**To do:** Every line of the material that mentions the word "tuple" should be copied out.
*** Opening Task material ***
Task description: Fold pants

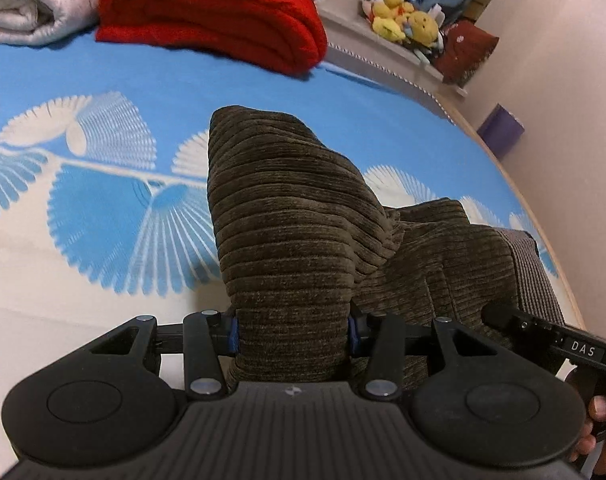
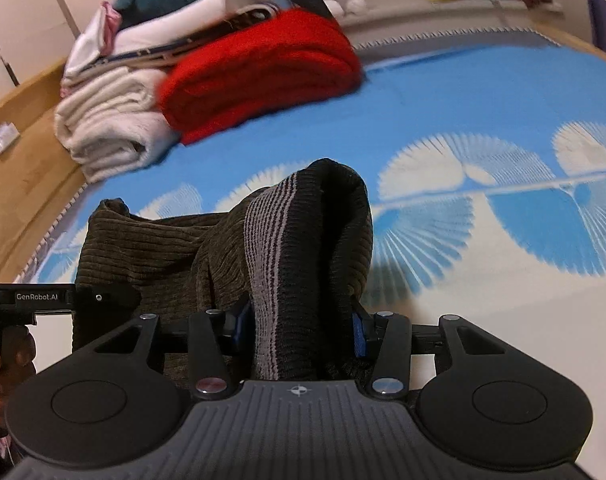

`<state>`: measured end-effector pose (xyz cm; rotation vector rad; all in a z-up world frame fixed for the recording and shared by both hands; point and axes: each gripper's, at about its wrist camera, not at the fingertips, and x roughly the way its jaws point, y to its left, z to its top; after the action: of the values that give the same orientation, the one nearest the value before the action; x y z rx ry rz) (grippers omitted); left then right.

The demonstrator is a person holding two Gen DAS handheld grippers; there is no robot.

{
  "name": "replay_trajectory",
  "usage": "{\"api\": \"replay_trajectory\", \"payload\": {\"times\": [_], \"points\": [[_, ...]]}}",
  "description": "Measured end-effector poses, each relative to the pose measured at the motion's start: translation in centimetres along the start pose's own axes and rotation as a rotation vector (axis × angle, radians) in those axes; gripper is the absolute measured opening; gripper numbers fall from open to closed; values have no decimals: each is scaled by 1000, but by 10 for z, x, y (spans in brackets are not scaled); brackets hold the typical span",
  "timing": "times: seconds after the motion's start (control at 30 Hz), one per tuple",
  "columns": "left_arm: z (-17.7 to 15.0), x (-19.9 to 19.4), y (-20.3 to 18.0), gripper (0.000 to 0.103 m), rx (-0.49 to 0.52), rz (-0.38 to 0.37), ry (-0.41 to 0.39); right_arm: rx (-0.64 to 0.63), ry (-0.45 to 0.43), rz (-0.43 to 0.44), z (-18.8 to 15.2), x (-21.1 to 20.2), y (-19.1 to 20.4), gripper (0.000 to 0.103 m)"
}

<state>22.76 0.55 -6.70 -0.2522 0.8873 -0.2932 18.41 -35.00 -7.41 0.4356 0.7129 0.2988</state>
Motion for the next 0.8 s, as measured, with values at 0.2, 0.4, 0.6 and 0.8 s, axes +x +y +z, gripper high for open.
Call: {"api": "replay_trajectory", "payload": {"times": [0.2,0.4,0.6,0.8], "points": [[14,19,14,50,4,37,38,30,40,-4,0,32,4,48],[22,34,23,50,-17,26,50,43,44,-16,0,43,5,48],[22,50,28,58,-46,80,110,76,97,-32,-6,57,1,51],[26,35,35,63,-1,266,68,103,193,-188,-14,77,-14,63]]}}
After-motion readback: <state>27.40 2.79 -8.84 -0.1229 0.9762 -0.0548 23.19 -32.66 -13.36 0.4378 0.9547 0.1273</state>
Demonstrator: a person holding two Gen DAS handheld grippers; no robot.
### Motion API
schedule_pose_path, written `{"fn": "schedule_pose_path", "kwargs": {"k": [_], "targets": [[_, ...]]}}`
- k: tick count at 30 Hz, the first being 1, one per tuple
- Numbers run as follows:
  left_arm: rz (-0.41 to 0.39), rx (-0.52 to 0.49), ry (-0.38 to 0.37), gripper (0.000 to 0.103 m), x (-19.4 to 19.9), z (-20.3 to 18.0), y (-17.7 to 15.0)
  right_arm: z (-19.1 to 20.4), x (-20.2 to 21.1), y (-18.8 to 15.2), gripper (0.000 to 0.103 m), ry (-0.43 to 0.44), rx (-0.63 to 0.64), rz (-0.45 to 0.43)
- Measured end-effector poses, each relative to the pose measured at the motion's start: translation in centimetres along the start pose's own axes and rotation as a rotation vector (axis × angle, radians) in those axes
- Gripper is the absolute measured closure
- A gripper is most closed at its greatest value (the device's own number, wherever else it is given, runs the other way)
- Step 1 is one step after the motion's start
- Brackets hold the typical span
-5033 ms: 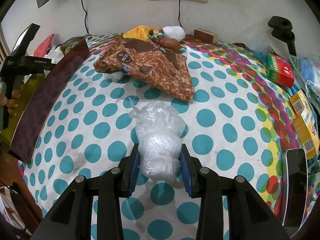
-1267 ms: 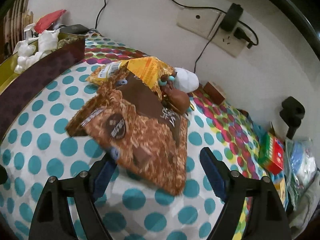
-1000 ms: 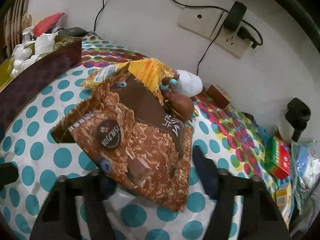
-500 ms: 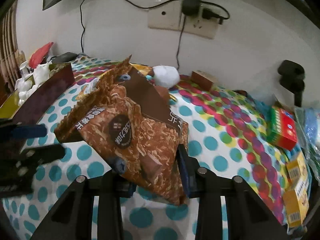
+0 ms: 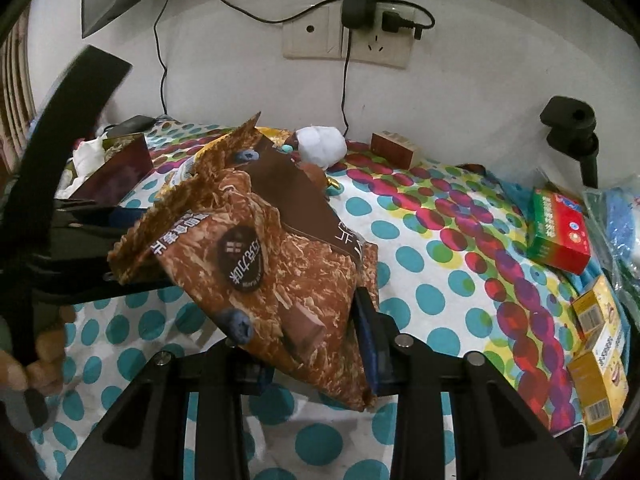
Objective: Organize objects
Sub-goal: 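Lift brown snack bag with right tool while left tool grasps plastic-wrapped bundle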
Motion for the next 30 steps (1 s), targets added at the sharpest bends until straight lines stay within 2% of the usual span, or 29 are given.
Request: {"fn": "schedule_pose_path", "kwargs": {"k": [3,7,9,20,26,30], "targets": [[-0.015,0.011,-0.030,0.047,-0.6,0.1,-0.1,-0.2,0.0,0.0,0.071,0.012,-0.011,-0.001],[-0.072,-0.005,-0.019,0.047,-0.8,0.0,-0.3,-0.1,-0.1,0.0,0.071,-0.002,0.008,0.015],[-0.072,-0.030,-0.003,0.047,-0.9,-0.3,-0.2,-0.2,-0.2,0.1,0.072,0.002,0.002,0.014],[-0.072,-0.010,0.001,0.045,-1.1,0.0,-0.2,-0.6,-0.8,0.8,0.073,-0.014,-0.007,0.015],[-0.080,0.035,-0.007,0.045,-0.9,0.9,-0.2,0.5,-0.6,0.3,0.072,-0.100,0.058,0.045],[-0.080,0.036,-0.005,0.045,-0.9,1.0,-0.2,0.1,-0.4,0.3,0.072,-0.083,0.033,0.044]]}}
Point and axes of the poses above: each gripper's, at about its wrist camera, not at the fingertips, and x roughly against the way its jaws point, z to its left, y to its top, the point moved 4 cm from there along -x, roughly the way its jaws point, and after that the axes turned 3 degrees about z, right-handed, at the moved point
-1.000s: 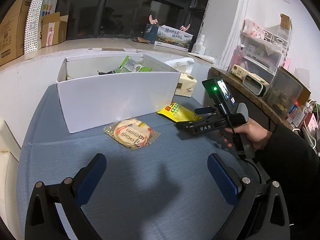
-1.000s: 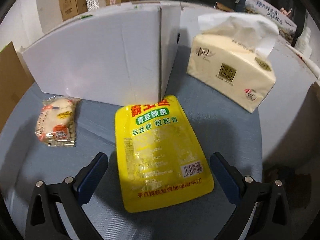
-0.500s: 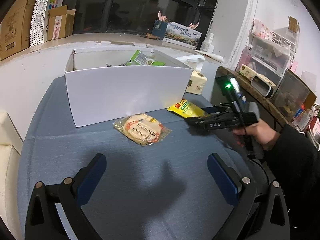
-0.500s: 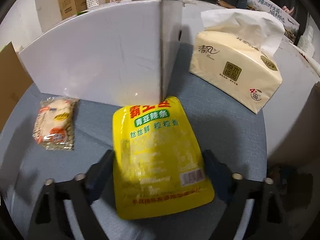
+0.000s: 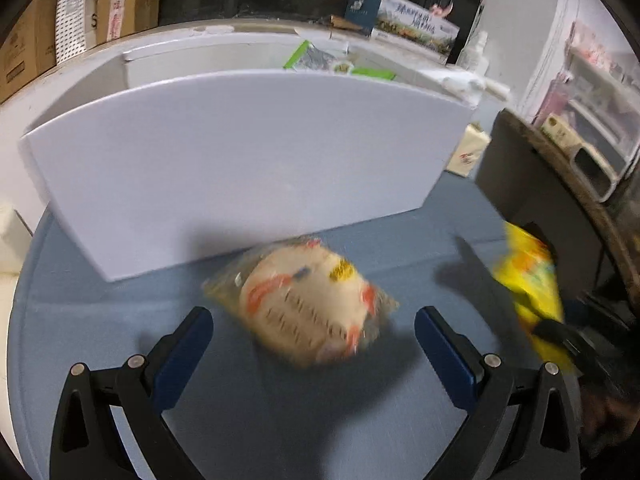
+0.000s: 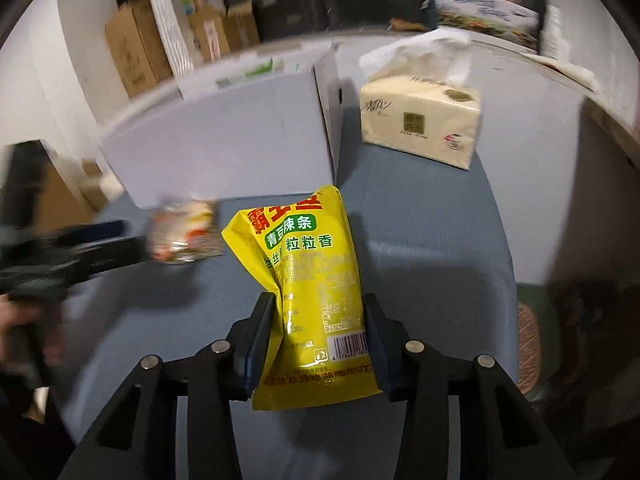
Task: Organize snacks
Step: 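Grasp the yellow pouch with the right gripper while the left grasps the round bun packet, then lower the yellow pouch and bun packet into the box and open both grippers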
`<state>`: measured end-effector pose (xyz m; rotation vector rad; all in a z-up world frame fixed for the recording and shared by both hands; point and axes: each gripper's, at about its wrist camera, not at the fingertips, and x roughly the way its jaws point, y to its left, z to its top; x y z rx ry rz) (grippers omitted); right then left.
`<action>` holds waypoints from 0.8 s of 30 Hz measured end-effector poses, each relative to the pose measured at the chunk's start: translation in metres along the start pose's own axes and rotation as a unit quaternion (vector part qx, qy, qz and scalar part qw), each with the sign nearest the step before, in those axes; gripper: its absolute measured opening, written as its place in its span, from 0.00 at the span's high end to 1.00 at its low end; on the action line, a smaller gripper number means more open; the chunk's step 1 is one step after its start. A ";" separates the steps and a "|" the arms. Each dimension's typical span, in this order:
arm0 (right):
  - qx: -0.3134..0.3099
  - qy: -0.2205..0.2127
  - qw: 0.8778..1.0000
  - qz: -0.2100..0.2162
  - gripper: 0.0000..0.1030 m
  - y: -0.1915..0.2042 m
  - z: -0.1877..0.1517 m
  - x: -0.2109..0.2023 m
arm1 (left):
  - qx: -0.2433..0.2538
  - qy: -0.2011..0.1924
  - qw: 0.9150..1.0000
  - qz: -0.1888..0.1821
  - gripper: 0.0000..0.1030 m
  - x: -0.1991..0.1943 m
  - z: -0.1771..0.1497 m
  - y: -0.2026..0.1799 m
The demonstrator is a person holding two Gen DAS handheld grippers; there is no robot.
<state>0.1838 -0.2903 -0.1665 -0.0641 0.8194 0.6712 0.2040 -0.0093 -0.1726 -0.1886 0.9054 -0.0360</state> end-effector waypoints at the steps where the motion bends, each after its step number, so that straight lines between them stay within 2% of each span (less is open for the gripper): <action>1: 0.007 -0.006 1.000 0.009 0.54 0.000 -0.004 -0.005 | 0.005 0.005 1.000 0.015 0.00 0.008 0.003 -0.003; 3: 0.017 -0.020 0.999 0.031 0.54 0.004 -0.014 -0.020 | 0.010 0.018 0.999 0.046 0.00 0.021 0.007 -0.006; 5: 0.007 -0.028 0.999 0.025 0.54 0.012 -0.024 -0.029 | 0.012 0.025 0.997 0.069 0.00 0.031 0.008 -0.007; 8: 0.016 -0.034 0.999 0.035 0.54 0.016 -0.029 -0.032 | 0.027 0.026 0.997 0.071 0.00 0.038 0.006 -0.012; 10: 0.014 -0.030 0.999 0.034 0.54 0.018 -0.031 -0.028 | 0.028 0.017 0.998 0.061 0.04 0.033 0.003 -0.009; 12: 0.014 -0.030 0.999 0.040 0.54 0.022 -0.031 -0.025 | 0.028 0.007 0.998 0.050 0.21 0.025 -0.001 -0.004; 17: 0.010 -0.027 0.999 0.043 0.54 0.027 -0.032 -0.019 | 0.031 0.003 0.999 0.010 0.22 0.007 -0.015 0.006; 18: 0.014 -0.027 0.999 0.045 0.54 0.027 -0.033 -0.019 | 0.025 -0.004 1.000 -0.006 0.22 -0.002 -0.019 0.008; 24: 0.021 -0.046 0.998 0.048 0.54 0.030 -0.027 -0.030 | 0.032 -0.065 0.997 -0.031 0.22 -0.070 -0.029 0.012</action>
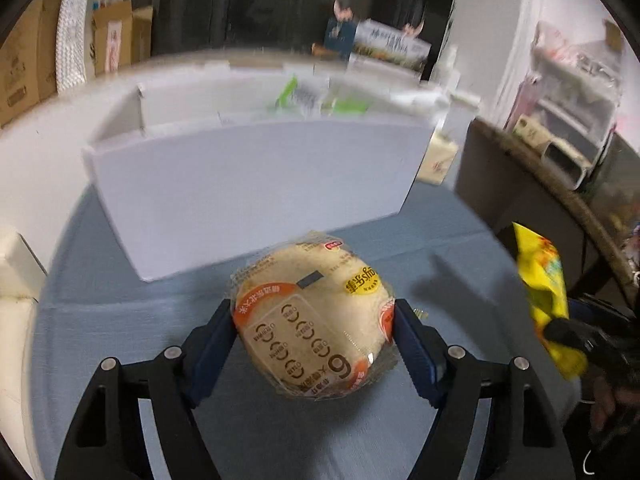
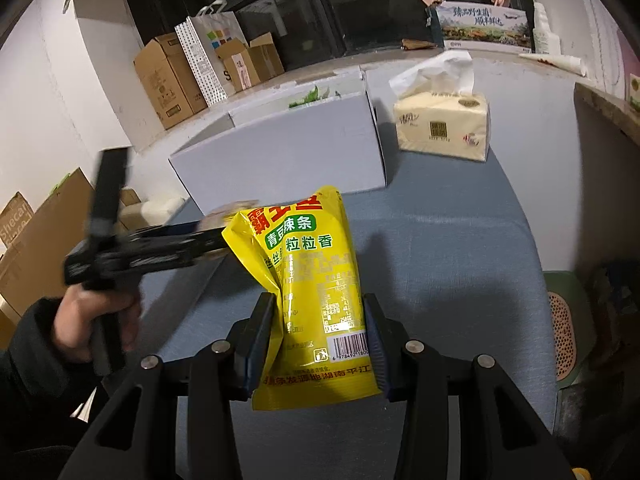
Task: Organize snacks
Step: 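Lower the yellow pouch and bun packet into the box and open both grippers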
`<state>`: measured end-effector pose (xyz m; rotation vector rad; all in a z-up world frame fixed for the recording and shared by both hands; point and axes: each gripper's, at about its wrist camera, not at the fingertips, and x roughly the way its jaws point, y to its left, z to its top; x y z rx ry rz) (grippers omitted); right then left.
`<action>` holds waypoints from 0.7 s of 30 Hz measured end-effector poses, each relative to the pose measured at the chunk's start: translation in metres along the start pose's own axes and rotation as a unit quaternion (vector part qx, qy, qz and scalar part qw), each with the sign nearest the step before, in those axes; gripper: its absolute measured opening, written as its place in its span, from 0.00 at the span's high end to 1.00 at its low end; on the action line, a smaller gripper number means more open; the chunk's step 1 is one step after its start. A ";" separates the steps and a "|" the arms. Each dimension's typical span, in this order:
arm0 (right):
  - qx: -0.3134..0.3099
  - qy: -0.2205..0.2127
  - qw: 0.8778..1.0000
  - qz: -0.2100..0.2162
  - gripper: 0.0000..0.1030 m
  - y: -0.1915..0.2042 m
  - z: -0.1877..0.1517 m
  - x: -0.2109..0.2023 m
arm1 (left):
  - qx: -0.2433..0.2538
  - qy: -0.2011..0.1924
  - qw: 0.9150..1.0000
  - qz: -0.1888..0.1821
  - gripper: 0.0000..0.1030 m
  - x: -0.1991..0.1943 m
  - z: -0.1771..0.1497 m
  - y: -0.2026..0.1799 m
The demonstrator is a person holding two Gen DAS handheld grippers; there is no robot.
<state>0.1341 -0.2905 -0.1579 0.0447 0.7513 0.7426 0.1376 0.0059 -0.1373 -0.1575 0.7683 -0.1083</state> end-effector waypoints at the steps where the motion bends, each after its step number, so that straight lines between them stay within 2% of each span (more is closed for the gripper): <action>1: 0.004 -0.006 1.000 0.003 0.54 0.000 0.004 -0.002 | 0.000 -0.013 1.000 -0.003 0.22 -0.012 0.003 0.001; 5: 0.016 -0.029 0.999 0.011 0.54 0.003 0.031 -0.004 | -0.006 -0.055 0.998 -0.006 0.22 -0.048 0.025 0.017; 9: 0.015 -0.059 0.998 0.021 0.54 0.014 0.074 0.000 | -0.001 -0.092 0.996 -0.004 0.22 -0.054 0.069 0.022; 13: 0.007 -0.076 0.997 0.020 0.54 0.031 0.127 0.023 | 0.005 -0.116 0.993 0.003 0.22 -0.047 0.111 0.032; 18: 0.006 -0.063 0.998 0.008 0.54 0.051 0.187 0.070 | -0.012 -0.104 0.994 0.006 0.22 -0.014 0.159 0.051; 21: -0.002 -0.044 0.999 -0.018 0.54 0.051 0.214 0.103 | -0.019 -0.091 0.995 0.024 0.22 0.010 0.178 0.062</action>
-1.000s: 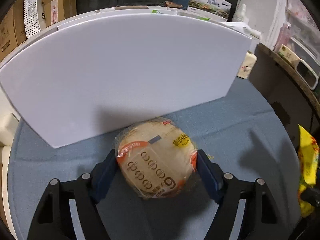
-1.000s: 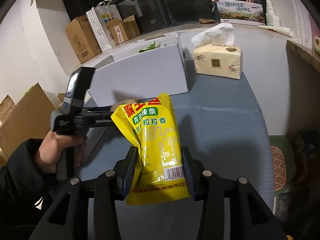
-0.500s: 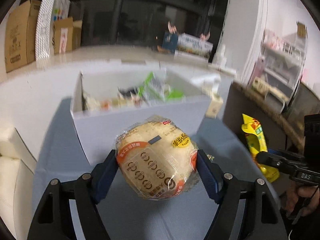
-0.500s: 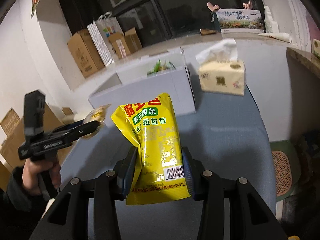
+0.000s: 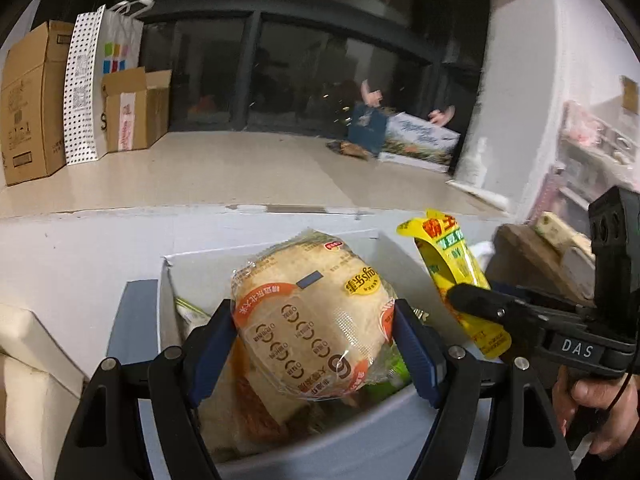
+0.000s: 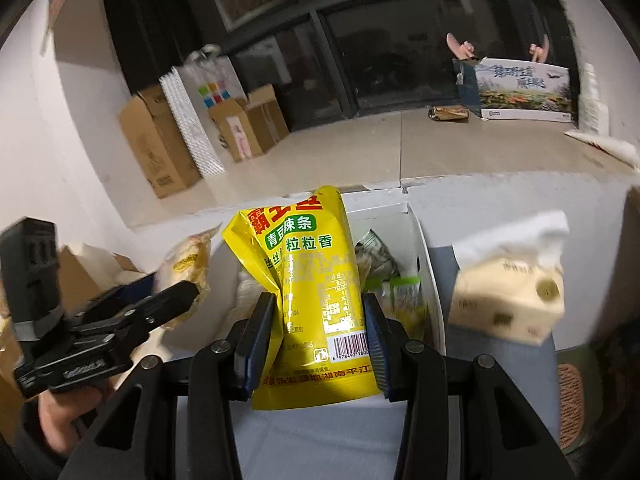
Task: Organize snacks
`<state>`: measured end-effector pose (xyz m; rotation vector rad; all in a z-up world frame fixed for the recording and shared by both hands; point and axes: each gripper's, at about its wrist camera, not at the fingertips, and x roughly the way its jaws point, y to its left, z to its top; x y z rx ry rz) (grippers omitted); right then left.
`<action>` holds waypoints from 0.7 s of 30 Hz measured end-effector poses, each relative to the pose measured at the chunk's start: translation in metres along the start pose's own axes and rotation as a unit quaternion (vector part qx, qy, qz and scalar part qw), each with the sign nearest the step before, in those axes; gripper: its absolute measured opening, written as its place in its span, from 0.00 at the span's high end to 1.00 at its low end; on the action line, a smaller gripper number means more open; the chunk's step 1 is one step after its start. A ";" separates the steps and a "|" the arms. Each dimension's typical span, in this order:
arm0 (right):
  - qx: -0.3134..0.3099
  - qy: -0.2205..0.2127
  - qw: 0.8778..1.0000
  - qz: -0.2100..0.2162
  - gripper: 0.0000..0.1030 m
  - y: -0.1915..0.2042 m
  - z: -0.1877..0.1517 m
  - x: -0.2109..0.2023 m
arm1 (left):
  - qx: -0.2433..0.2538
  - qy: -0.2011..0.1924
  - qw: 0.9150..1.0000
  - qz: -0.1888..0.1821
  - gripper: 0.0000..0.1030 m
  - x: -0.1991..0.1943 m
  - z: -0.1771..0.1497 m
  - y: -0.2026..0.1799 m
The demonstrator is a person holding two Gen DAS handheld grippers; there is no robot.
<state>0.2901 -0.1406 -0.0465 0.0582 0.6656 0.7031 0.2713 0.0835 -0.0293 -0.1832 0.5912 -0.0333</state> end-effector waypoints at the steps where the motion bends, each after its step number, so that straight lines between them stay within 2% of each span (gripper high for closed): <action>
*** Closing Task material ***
**Reply:**
  "timing": "times: seconds after the motion's start (control at 30 Hz), one per tuple",
- k: tick count at 30 Hz, the first being 1, one per tuple

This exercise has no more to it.